Collected material:
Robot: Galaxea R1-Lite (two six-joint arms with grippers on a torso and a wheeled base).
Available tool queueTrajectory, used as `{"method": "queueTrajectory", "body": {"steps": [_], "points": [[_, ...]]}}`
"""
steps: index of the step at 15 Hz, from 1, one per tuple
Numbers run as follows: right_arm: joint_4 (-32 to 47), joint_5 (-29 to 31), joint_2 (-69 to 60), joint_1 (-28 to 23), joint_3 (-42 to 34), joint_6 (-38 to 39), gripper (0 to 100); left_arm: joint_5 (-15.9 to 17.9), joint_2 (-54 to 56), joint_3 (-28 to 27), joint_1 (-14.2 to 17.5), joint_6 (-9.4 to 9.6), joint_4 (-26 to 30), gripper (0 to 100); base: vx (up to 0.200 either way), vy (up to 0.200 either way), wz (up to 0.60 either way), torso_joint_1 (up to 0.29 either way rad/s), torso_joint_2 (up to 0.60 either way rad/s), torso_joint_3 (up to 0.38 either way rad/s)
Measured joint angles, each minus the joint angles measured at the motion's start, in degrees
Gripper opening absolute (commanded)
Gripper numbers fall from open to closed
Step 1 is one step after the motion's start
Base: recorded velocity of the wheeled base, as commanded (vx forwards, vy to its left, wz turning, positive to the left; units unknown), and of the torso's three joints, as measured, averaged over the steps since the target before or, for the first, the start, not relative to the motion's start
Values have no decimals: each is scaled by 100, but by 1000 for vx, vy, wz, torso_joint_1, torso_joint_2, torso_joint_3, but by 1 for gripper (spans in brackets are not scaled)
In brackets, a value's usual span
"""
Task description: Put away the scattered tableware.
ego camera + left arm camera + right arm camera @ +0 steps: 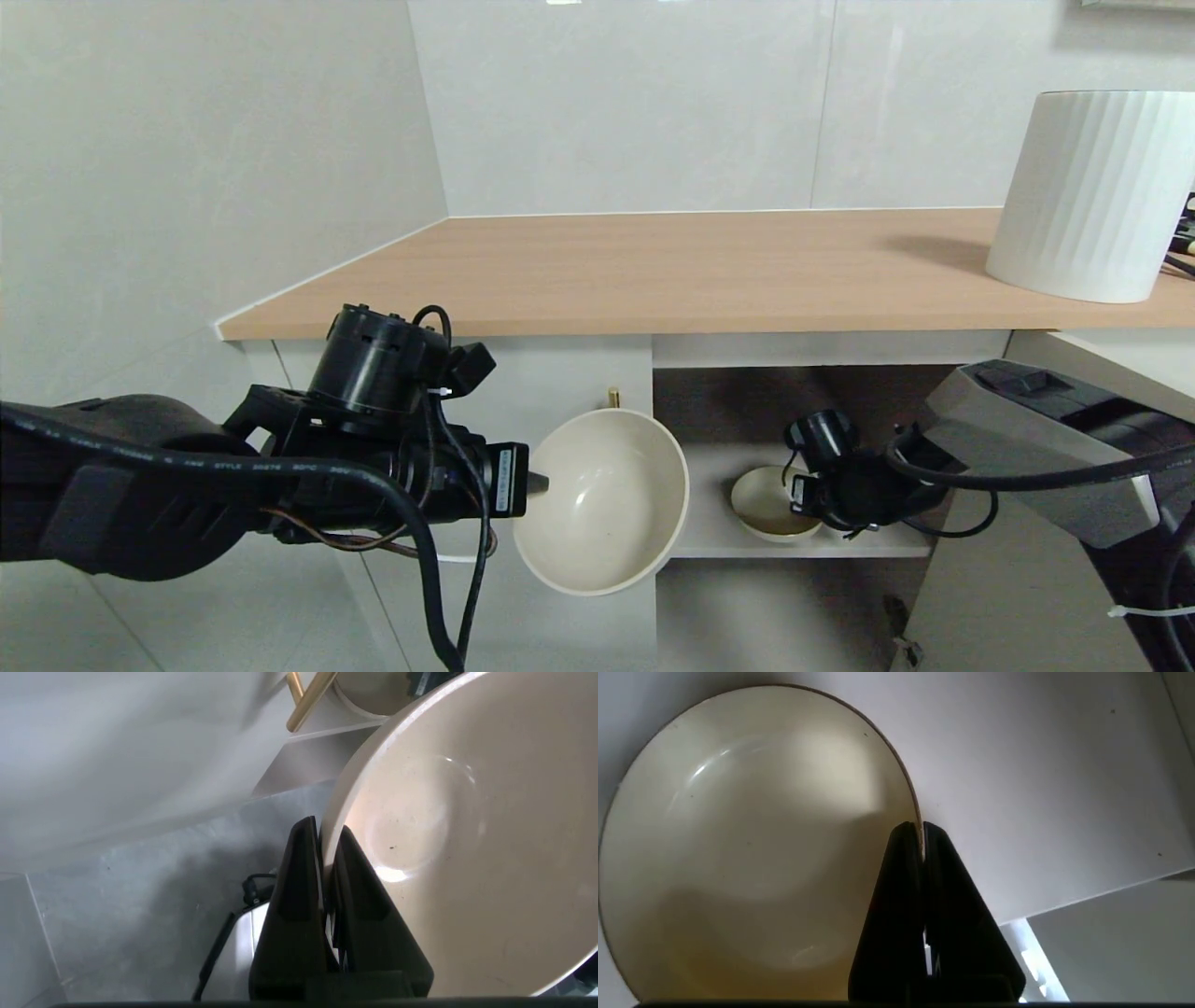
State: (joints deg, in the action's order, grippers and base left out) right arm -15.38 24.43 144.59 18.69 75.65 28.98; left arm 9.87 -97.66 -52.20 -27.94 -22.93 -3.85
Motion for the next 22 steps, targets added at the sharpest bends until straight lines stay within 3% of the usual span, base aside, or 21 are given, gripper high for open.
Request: {"method": "queueTrajectory", "body": {"steps": [5, 6, 13, 16, 19, 22], "points": [[1, 15, 54, -15, 100, 69, 0, -2, 2, -6, 0, 2, 0, 0, 0, 0, 0, 0, 0, 0], [6, 23, 59, -17, 122, 79, 100, -2, 4, -9, 0, 0, 0, 0, 0, 0, 0, 0, 0, 0], [34, 69, 12, -15, 190, 301, 100, -13, 23, -11, 0, 2, -9, 0, 0, 0, 0, 0, 0, 0], [88, -46, -330, 55, -243, 360, 100, -17, -9, -22, -6, 2, 2, 0, 0, 0, 0, 0, 0, 0], [96, -853, -1245, 328, -1264, 305, 100, -207, -140, -37, -193, 2, 6, 0, 0, 0, 0, 0, 0, 0], [291, -1616, -2326, 634, -2098, -18, 100, -807, -419, -37, -560, 6, -2, 0, 0, 0, 0, 0, 0, 0]]}}
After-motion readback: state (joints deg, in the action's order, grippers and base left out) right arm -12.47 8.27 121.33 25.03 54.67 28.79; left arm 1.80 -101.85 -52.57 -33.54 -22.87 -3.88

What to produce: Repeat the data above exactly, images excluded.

Exercise answer:
Robot: Galaxea R1-Lite (two six-joint arms with grippers on a torso and a wheeled base).
Available tool queueTrajectory, used as `{"method": "queueTrajectory", "body": {"steps": [_], "points": [[_, ...]]}}`
"""
steps: index of the step at 15 Hz, from 1, one per tuple
Numbers run as follows: right_arm: joint_4 (-32 to 47), joint_5 (-29 to 31), joint_2 (-69 to 60), joint_1 (-28 to 23), joint_3 (-42 to 34), joint_6 (-38 to 39), gripper (0 to 100); left_arm: joint_5 (-15.9 to 17.9), joint_2 (-54 to 56), joint_3 (-28 to 27), joint_1 (-14.2 to 17.5), joint_6 (-9.4 to 9.6), joint_4 (-26 to 30), gripper (0 to 100); base: vx (up to 0.200 either way), vy (up to 0.200 either way), wz (up to 0.60 either way), torso_joint_1 (up to 0.29 either way rad/s), torso_joint_2 (up to 0.60 either way rad/s), torso_joint_3 (up to 0.38 either way rad/s)
Measured joint angles, each minus the joint angles measured at the motion's start, in degrees
Gripper opening absolute (commanded)
Gripper numbers fall from open to closed
Step 1 is one step after the motion's start
Base: recorded velocity of the wheeled base, as commanded (vx forwards, vy to its left, wz turning, positive to the left; units unknown), and of the torso's three joints, as measured, averaged over the steps since the target before or, for the first, the start, not relative to the motion's start
Values have no decimals: each is scaled by 100, but by 1000 for vx, vy, wz, torso_joint_1, torso_joint_2, torso_joint_3, but by 1 for gripper (spans in brackets are not scaled)
In brackets, a value's usual span
"""
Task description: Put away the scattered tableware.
ego camera + left arm camera + right arm camera @ +0 steps: 
State: (joints deg, in the action's order, grippers and base left out) right arm -15.38 24.43 144.59 18.69 75.65 28.98; left arm 9.87 -97.66 -52.20 -27.94 -22.93 -3.85
Motion for the next 22 steps, targets added at the sharpest bends until straight lines stay within 3% of the usual span, base aside, or 21 are given, gripper high for open.
Request: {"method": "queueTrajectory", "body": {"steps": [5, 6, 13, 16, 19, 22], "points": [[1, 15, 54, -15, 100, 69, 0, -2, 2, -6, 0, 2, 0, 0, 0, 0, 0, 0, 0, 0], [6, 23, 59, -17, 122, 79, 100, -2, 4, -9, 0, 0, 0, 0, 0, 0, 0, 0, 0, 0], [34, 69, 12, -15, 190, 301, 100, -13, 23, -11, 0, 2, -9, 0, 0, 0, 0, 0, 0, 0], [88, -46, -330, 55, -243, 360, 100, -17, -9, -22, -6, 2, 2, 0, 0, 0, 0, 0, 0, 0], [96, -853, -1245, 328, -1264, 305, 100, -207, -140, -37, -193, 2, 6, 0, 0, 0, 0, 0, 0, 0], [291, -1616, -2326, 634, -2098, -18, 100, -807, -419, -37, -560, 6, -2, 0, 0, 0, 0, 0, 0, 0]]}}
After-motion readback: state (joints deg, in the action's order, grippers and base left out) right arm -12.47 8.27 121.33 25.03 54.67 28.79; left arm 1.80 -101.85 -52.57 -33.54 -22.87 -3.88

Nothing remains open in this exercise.